■ **Exercise aim**
Your answer should be the lines below from the one holding "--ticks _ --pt" through the one holding "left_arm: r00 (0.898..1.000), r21", copied exactly and with nothing else.

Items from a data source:
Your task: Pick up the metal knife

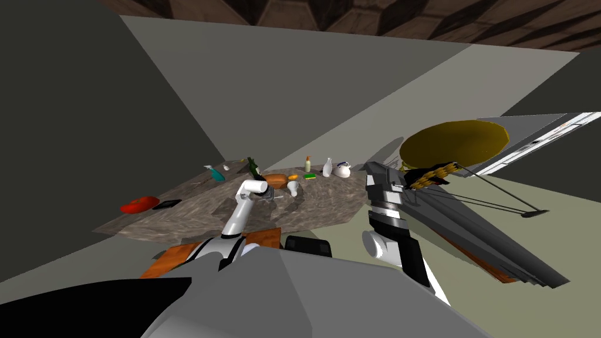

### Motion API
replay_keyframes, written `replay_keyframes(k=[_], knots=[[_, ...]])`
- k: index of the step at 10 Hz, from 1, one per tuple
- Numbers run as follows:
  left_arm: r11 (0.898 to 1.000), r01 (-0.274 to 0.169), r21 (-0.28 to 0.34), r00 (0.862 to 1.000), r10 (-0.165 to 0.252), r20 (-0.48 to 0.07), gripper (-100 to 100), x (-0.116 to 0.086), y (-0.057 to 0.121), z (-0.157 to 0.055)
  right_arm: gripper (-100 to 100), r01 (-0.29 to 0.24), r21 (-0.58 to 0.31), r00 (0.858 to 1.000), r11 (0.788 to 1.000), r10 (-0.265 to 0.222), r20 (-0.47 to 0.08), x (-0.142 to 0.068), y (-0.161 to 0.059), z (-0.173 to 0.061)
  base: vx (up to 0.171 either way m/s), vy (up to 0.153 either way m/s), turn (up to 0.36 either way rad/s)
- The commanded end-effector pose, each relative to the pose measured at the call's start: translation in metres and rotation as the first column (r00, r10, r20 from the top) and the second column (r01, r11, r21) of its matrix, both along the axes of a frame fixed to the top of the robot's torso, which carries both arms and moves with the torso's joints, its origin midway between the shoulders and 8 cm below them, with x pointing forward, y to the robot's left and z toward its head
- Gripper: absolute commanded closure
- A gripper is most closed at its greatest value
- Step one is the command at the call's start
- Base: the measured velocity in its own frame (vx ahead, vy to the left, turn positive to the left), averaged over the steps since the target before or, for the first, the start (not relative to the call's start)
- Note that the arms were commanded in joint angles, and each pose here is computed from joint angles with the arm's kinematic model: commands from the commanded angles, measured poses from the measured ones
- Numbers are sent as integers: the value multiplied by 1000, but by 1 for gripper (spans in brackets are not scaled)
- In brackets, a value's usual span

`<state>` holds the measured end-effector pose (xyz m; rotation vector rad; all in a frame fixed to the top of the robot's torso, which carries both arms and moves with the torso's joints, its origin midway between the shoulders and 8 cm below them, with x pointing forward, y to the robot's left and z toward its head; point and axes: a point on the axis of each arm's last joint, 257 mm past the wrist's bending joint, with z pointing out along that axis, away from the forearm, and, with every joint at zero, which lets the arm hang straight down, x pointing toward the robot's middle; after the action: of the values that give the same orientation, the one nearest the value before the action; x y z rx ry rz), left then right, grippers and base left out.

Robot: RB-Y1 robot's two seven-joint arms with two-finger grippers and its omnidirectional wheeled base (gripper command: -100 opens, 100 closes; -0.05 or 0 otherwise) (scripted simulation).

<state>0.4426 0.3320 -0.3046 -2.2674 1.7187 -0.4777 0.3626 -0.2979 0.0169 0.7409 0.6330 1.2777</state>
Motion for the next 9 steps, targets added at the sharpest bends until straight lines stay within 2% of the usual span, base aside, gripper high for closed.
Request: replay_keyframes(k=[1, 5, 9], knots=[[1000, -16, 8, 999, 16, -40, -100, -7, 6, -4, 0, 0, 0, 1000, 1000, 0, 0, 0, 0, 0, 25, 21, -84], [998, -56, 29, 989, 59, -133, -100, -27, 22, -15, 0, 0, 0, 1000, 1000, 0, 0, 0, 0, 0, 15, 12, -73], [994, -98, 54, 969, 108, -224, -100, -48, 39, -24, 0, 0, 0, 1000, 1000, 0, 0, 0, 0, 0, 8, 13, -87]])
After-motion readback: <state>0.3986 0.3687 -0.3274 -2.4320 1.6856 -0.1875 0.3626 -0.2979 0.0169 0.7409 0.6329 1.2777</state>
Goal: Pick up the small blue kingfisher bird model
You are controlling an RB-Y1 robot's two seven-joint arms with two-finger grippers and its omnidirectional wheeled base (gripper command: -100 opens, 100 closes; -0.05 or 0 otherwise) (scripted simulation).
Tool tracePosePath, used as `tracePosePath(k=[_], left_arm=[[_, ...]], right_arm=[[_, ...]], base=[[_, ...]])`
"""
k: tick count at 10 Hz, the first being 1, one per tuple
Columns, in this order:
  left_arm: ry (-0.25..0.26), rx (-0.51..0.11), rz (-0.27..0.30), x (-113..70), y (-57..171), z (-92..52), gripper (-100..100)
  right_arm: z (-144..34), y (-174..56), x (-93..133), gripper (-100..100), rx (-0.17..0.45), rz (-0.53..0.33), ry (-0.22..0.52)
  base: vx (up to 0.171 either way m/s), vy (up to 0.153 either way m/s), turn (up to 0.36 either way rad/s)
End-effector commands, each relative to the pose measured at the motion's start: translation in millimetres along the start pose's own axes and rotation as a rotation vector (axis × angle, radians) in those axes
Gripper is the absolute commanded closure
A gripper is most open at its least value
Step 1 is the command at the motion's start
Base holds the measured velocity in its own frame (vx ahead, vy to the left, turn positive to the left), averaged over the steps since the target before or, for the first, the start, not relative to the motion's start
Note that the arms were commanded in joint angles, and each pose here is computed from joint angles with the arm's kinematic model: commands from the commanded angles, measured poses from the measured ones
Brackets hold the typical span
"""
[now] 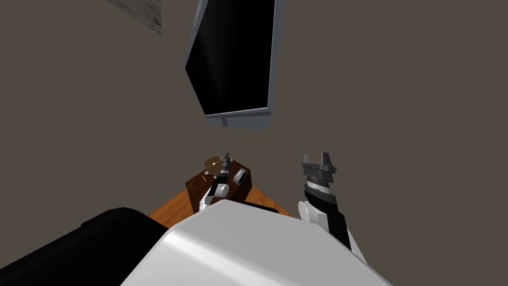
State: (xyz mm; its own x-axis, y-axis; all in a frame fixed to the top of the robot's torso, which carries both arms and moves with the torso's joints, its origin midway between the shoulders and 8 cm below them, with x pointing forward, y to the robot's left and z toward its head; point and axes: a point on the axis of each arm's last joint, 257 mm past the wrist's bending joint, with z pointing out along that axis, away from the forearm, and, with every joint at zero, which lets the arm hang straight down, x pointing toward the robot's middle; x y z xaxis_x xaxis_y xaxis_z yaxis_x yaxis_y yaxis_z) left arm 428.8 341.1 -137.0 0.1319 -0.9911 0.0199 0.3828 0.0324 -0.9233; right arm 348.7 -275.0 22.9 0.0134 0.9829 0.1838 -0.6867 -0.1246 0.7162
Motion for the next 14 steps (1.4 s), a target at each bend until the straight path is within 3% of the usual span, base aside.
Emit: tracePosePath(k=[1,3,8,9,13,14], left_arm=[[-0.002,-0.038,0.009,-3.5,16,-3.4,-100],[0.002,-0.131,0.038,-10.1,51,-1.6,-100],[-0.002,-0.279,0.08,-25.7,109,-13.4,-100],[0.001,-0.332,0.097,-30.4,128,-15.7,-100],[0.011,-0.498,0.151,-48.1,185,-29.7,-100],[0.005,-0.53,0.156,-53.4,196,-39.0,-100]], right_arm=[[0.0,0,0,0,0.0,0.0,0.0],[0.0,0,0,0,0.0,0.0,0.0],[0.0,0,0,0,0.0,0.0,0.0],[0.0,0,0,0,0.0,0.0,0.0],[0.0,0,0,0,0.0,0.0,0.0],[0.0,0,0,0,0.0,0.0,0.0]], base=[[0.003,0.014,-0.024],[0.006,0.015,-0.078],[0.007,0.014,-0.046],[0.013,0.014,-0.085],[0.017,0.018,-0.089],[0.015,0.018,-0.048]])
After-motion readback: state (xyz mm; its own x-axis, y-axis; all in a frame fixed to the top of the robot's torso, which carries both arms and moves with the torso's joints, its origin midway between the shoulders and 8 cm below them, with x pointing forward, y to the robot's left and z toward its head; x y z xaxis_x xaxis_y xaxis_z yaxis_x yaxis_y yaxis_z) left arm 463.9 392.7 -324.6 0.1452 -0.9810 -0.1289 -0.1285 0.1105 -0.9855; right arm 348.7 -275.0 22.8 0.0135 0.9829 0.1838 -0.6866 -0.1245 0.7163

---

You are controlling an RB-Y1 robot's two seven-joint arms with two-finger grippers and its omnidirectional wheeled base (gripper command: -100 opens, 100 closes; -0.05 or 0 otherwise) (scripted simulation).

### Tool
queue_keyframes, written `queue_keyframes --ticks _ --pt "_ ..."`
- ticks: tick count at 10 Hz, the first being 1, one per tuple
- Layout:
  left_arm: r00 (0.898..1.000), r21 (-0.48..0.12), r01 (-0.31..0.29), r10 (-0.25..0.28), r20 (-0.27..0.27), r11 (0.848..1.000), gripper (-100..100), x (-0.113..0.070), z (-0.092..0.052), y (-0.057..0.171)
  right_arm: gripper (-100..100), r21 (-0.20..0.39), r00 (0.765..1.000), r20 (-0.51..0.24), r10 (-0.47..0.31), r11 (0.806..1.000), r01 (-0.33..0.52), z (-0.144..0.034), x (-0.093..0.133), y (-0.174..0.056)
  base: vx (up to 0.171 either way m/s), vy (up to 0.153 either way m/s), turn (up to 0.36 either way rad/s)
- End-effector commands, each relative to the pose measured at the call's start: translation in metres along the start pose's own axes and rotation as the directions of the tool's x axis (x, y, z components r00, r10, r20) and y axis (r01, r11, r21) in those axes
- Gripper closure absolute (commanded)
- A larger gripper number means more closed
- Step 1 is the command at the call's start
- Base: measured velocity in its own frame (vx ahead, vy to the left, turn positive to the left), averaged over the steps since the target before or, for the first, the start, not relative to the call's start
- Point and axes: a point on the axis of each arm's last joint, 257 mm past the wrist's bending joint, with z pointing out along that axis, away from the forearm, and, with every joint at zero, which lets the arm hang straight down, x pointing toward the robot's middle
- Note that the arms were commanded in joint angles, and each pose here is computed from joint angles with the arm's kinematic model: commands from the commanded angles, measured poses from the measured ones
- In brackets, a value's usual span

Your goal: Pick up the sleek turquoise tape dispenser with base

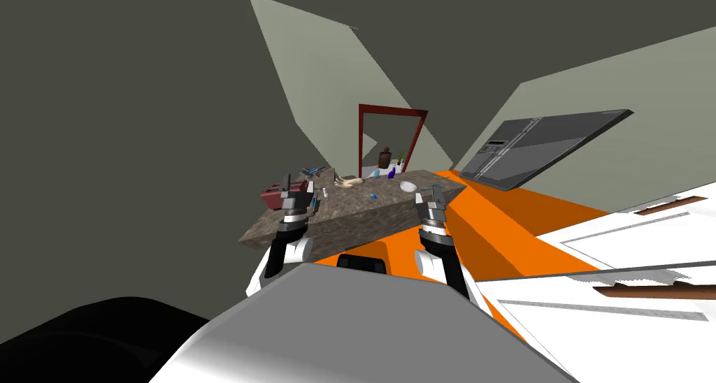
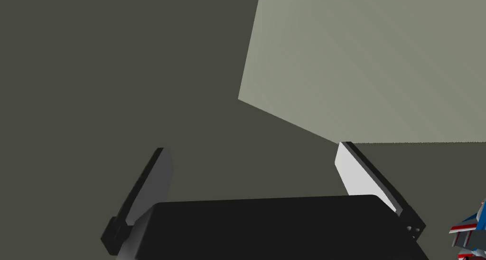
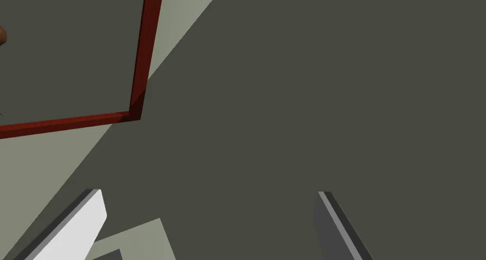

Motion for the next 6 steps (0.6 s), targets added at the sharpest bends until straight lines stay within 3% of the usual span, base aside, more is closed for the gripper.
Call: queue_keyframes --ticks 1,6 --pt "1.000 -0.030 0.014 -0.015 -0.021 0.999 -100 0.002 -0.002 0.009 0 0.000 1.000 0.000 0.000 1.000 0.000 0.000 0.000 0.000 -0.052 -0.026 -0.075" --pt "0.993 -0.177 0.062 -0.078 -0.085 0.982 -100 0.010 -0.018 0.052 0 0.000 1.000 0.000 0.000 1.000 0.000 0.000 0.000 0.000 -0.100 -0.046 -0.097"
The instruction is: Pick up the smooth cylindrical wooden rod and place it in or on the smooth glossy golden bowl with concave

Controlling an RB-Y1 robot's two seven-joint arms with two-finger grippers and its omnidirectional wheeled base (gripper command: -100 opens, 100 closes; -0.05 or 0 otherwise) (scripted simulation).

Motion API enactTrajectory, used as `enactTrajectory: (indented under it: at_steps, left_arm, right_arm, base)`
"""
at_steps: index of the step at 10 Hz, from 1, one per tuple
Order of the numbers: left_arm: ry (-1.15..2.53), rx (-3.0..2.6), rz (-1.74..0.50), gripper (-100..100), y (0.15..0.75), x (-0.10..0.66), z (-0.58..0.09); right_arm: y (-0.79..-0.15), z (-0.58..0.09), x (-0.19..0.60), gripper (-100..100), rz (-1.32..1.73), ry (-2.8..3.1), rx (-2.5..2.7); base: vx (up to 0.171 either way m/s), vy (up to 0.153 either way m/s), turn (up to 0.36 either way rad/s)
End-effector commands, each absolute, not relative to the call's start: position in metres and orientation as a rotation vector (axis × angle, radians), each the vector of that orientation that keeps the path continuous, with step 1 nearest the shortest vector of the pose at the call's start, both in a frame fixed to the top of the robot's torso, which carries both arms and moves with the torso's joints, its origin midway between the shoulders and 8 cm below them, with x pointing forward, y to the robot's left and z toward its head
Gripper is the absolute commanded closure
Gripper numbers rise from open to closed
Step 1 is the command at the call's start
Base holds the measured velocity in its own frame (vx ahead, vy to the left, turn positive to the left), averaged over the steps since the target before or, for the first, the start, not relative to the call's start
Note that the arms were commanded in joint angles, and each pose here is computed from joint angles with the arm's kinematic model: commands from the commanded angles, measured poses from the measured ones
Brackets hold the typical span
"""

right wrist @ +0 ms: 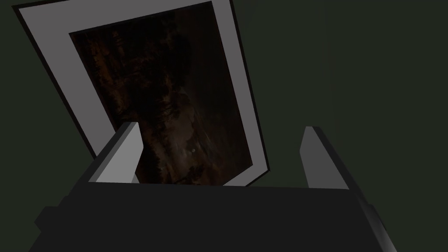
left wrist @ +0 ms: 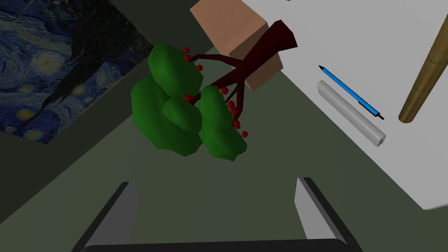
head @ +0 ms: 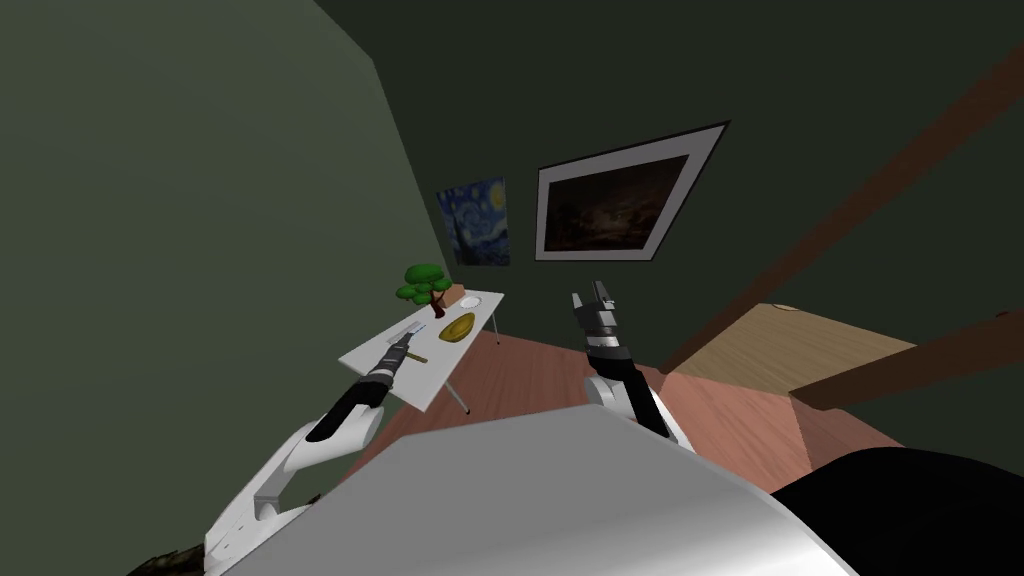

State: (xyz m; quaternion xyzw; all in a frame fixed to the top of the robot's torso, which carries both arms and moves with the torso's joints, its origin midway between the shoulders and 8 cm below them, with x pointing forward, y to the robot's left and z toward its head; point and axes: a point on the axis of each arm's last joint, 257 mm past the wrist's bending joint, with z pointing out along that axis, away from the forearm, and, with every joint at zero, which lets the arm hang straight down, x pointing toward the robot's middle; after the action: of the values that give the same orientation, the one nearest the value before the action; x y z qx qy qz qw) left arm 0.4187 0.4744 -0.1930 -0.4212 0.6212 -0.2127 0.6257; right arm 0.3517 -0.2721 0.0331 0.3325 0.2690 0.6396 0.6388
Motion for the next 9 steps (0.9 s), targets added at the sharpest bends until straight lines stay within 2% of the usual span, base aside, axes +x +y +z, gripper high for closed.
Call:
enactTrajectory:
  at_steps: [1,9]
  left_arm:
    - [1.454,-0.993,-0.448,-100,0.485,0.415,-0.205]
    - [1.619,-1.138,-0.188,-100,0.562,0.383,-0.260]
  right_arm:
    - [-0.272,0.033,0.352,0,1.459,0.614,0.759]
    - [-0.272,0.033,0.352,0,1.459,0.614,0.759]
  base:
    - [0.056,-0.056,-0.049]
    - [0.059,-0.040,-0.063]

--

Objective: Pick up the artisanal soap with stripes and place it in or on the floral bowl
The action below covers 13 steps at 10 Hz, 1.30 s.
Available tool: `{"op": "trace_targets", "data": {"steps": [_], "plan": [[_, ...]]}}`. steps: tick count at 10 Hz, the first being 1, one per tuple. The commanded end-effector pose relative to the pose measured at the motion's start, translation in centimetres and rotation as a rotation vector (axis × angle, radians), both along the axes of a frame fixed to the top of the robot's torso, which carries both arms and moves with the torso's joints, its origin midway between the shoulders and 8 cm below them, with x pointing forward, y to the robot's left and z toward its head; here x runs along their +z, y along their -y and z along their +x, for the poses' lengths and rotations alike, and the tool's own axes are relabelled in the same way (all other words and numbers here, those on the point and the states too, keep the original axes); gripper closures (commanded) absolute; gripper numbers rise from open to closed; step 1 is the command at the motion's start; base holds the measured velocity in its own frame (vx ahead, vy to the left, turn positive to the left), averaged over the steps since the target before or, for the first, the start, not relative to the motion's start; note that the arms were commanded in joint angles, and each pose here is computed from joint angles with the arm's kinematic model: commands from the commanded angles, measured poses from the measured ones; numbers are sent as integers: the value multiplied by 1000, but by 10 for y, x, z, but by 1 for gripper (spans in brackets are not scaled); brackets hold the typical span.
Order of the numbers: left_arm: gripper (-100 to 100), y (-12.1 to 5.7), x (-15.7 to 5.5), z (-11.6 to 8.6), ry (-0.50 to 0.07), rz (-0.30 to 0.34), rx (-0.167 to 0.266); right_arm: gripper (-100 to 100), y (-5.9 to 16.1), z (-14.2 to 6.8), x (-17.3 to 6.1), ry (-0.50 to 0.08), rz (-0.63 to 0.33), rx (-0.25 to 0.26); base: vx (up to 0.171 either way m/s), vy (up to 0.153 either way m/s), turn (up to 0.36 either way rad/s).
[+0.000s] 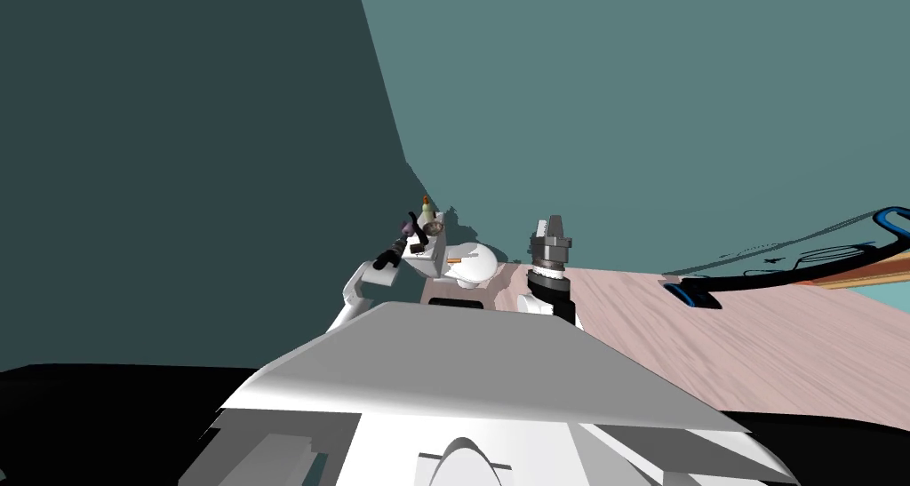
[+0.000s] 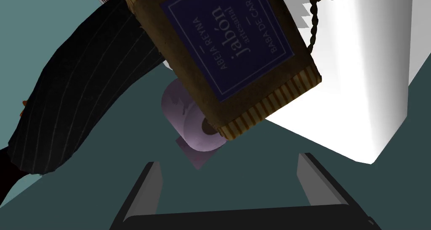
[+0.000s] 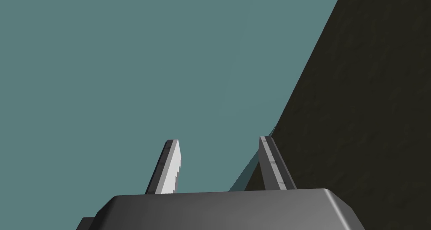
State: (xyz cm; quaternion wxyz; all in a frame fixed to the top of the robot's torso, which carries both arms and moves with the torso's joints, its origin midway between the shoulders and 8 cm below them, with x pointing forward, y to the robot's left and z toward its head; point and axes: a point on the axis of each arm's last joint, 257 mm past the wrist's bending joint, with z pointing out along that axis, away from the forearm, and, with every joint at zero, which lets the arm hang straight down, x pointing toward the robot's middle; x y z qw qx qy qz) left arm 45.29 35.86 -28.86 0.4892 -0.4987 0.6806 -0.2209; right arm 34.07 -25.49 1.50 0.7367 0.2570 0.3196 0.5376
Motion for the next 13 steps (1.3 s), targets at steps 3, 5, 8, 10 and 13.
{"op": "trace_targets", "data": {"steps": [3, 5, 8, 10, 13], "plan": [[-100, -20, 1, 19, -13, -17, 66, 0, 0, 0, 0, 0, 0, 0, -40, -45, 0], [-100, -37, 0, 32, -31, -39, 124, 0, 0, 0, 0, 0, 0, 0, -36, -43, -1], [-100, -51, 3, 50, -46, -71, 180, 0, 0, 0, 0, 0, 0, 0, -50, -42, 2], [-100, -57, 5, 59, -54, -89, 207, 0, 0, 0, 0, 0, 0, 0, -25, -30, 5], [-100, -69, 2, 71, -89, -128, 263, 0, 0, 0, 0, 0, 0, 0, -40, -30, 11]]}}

■ **Reply**
queue_keyframes, written `queue_keyframes --ticks _ --pt "_ ..."`
- ticks: tick count at 10 Hz, the first being 1, one per tuple
- Layout:
  left_arm: r00 (0.898..1.000), r21 (-0.48..0.12), r01 (-0.31..0.29), r10 (-0.25..0.28), r20 (-0.27..0.27), r11 (0.848..1.000), gripper (-100..100), x (-0.113..0.070), z (-0.092..0.052), y (-0.057..0.171)

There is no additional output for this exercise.